▸ **Your task**:
Every line of the data is to be retyped exactly.

[[ Recorded information, beginning ]]

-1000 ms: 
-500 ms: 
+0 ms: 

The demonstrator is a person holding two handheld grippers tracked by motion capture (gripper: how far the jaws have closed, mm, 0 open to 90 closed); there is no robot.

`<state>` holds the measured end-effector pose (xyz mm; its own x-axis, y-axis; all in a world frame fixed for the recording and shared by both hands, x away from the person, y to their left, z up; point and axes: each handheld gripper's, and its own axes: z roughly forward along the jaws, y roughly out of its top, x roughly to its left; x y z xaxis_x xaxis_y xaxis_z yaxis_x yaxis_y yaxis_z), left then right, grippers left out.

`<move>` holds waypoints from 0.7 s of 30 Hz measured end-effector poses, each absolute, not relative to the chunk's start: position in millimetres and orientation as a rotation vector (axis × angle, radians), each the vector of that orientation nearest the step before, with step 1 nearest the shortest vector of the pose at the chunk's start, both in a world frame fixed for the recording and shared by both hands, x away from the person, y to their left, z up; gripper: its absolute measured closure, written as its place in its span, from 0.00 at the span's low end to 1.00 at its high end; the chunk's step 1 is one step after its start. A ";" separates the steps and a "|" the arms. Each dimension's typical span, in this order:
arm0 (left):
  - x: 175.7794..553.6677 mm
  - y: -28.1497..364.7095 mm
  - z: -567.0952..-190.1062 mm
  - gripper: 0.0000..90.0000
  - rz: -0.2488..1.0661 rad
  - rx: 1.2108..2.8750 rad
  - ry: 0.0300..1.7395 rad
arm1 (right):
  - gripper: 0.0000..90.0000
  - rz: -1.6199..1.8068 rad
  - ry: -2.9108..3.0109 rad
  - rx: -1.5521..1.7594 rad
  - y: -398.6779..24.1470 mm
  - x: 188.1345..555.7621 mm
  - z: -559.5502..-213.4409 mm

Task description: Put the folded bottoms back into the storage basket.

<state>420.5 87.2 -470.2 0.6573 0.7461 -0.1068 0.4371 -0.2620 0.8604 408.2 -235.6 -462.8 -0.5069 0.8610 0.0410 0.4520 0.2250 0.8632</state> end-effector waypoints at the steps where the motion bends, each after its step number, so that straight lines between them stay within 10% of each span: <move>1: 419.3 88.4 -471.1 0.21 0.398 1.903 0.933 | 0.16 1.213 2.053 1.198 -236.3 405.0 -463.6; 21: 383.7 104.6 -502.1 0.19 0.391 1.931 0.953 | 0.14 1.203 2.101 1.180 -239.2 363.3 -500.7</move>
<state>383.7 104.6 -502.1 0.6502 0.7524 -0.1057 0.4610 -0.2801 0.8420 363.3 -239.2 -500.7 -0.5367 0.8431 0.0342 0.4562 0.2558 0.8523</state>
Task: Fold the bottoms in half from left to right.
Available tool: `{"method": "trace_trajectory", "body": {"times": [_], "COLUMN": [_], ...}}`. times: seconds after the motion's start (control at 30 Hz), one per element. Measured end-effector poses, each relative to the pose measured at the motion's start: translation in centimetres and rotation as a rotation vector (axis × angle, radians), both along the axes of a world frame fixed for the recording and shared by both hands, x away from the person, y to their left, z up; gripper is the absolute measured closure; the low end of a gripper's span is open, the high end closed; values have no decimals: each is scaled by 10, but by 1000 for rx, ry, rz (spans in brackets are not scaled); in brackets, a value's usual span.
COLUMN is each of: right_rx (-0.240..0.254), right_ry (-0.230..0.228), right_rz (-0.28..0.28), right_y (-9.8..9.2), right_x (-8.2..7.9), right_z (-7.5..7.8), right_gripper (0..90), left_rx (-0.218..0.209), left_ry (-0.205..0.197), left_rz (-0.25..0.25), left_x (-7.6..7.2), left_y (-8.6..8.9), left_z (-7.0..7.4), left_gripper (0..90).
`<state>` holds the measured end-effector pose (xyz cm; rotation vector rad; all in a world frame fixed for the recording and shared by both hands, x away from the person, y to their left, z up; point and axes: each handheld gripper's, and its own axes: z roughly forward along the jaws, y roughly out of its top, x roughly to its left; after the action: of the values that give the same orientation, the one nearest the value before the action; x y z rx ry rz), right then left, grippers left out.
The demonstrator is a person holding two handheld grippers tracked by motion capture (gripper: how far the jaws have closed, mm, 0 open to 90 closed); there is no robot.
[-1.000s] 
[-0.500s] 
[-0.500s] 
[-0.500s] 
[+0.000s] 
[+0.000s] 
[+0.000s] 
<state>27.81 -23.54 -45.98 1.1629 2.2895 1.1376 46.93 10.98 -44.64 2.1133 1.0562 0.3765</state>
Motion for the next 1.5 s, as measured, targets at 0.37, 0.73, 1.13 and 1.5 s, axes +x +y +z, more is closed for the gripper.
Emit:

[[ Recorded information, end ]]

▸ **Task answer**:
-1000 ms: 
-500 ms: 
+0 ms: 

The demonstrator is a person holding two handheld grippers tracked by motion capture (gripper: how far the jaws have closed, mm, 0 open to 90 closed); there is no robot.

`<state>` holds the measured end-effector pose (xyz mm; its own x-axis, y-axis; all in a world frame fixed for the recording and shared by both hands, x away from the person, y to their left, z up; point and axes: each handheld gripper's, and its own axes: z roughly forward along the jaws, y roughly out of its top, x roughly to its left; x y z xaxis_x xaxis_y xaxis_z yaxis_x yaxis_y yaxis_z), left then right, grippers left out.

`<move>` holds waypoints from 0.7 s of 30 Hz measured end-effector poses, each absolute, not relative to the chunk's start: position in millimetres and orientation as a rotation vector (axis × angle, radians), each the vector of that orientation nearest the step before, with step 1 nearest the shortest vector of the pose at the chunk's start, both in a world frame fixed for the recording and shared by both hands, x away from the person, y to their left, z up; gripper: its absolute measured closure, written as its place in its span, from 0.00 at the span's low end to 1.00 at its high end; the chunk's step 1 is one step after its start. A ";" separates the steps and a "|" the arms. Each dimension's typical span, in this order:
arm0 (left):
  - x: 175.7794..553.6677 mm
  - y: -28.1497..364.7095 mm
  - z: -567.0952..-190.1062 mm
  - gripper: 0.0000..90.0000
  - rz: -0.2488..1.0661 rad
  - rx: 1.2108..2.8750 rad
  - ry: 0.0300..1.7395 rad
arm1 (right):
  - gripper: 0.0000..90.0000
  - rz: -1.6199..1.8068 rad
  - ry: -2.9108..3.0109 rad
  - rx: -1.5521..1.7594 rad
  - y: -398.6779..24.1470 mm
  - x: 188.1345..555.7621 mm
  - z: -559.5502..-213.4409 mm

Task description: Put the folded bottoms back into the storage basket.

<state>420.5 87.2 -470.2 0.6573 0.7461 -0.1068 0.4371 -0.2620 0.8604 408.2 -235.6 -462.8 -0.5069 0.8610 0.0410 0.4520 0.2250 0.8632</state> end-effector waypoints at the steps where the motion bends, each after its step number, so that straight lines between them stay within 10% of each span: <move>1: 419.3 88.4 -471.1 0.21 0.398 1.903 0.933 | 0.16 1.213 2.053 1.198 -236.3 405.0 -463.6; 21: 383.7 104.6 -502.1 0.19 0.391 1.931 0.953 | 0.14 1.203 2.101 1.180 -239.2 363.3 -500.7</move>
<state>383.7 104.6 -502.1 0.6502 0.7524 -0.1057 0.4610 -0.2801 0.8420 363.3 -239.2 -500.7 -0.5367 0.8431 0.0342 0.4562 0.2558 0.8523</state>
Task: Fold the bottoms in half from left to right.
Available tool: `{"method": "trace_trajectory", "body": {"times": [_], "COLUMN": [_], ...}}`. times: seconds after the motion's start (control at 30 Hz), one per element. Measured end-effector poses, each relative to the pose measured at the motion's start: translation in centimetres and rotation as a rotation vector (axis × angle, radians), both along the axes of a world frame fixed for the recording and shared by both hands, x away from the person, y to their left, z up; gripper is the absolute measured closure; the low end of a gripper's span is open, the high end closed; values have no decimals: each is scaled by 10, but by 1000 for rx, ry, rz (spans in brackets are not scaled); in brackets, a value's usual span.
COLUMN is each of: right_rx (-0.240..0.254), right_ry (-0.230..0.228), right_rz (-0.28..0.28), right_y (-9.8..9.2), right_x (-8.2..7.9), right_z (-7.5..7.8), right_gripper (0..90), left_rx (-0.218..0.209), left_ry (-0.205..0.197), left_rz (-0.25..0.25), left_x (-7.6..7.2), left_y (-8.6..8.9), left_z (-7.0..7.4), left_gripper (0..90).
`<state>` holds the measured end-effector pose (xyz cm; rotation vector rad; all in a world frame fixed for the recording and shared by both hands, x away from the person, y to their left, z up; point and axes: each handheld gripper's, and its own axes: z roughly forward along the jaws, y roughly out of its top, x roughly to its left; after the action: of the values that give the same orientation, the one nearest the value before the action; x y z rx ry rz), right then left, grippers left out.
The demonstrator is a person holding two handheld grippers tracked by motion capture (gripper: how far the jaws have closed, mm, 0 open to 90 closed); there is no robot.
[-1.000s] 
[-0.500s] 
[-0.500s] 
[-0.500s] 
[+0.000s] 
[+0.000s] 
[+0.000s] 
<state>27.81 -23.54 -45.98 1.1629 2.2895 1.1376 46.93 10.98 -44.64 2.1133 1.0562 0.3765</state>
Motion for the next 1.5 s, as measured, targets at 0.37, 0.73, 1.13 and 1.5 s, axes +x +y +z, more is closed for the gripper.
Emit:

No further output is required for this answer.